Your goal: Please give back, word for word, only the lines starting at the one containing "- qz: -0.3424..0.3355" and ending at the one containing "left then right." within the material below.

Data section:

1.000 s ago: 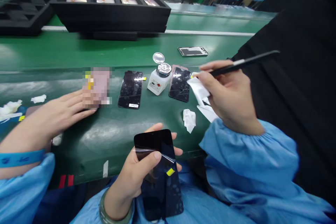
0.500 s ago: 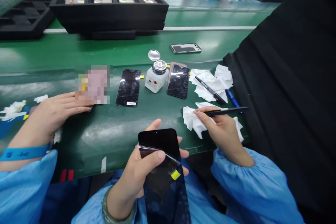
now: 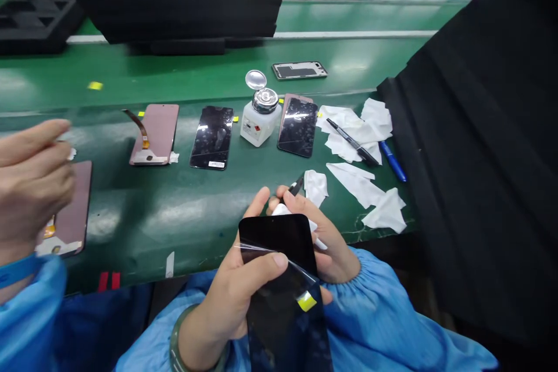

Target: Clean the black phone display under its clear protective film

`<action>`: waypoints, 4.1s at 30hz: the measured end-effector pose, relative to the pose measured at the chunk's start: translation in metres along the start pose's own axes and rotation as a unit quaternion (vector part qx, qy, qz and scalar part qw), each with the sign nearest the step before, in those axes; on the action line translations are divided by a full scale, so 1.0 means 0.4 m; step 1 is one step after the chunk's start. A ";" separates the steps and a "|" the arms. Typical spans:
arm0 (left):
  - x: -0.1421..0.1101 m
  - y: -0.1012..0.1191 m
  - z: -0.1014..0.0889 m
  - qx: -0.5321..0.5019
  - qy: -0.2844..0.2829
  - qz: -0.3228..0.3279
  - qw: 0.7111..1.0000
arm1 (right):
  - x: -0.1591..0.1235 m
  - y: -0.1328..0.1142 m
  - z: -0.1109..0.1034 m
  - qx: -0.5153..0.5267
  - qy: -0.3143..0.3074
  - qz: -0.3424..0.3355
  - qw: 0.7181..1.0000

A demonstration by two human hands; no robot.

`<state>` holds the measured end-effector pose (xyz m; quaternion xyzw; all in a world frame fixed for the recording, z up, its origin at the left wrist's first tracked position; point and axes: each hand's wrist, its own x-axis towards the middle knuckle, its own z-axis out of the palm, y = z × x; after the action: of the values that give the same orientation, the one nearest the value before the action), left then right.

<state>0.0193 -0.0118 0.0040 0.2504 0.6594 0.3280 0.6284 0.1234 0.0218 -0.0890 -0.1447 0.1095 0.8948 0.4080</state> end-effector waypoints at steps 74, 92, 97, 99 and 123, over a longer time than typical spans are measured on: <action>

The answer:
  - qz: -0.3424..0.3355
  - qw: 0.7181..1.0000

A demonstration by two human hands; no robot.

`<state>` holds the measured end-effector pose (xyz m; quaternion xyzw; all in a world frame fixed for the recording, z up, its origin at the left wrist's first tracked position; point and axes: each hand's wrist, its own x-axis towards the middle knuckle, its own z-axis out of the palm, y = z × x; after the action: of the values that give the same orientation, the one nearest the value before the action), left then right.

The exercise has been answered completely.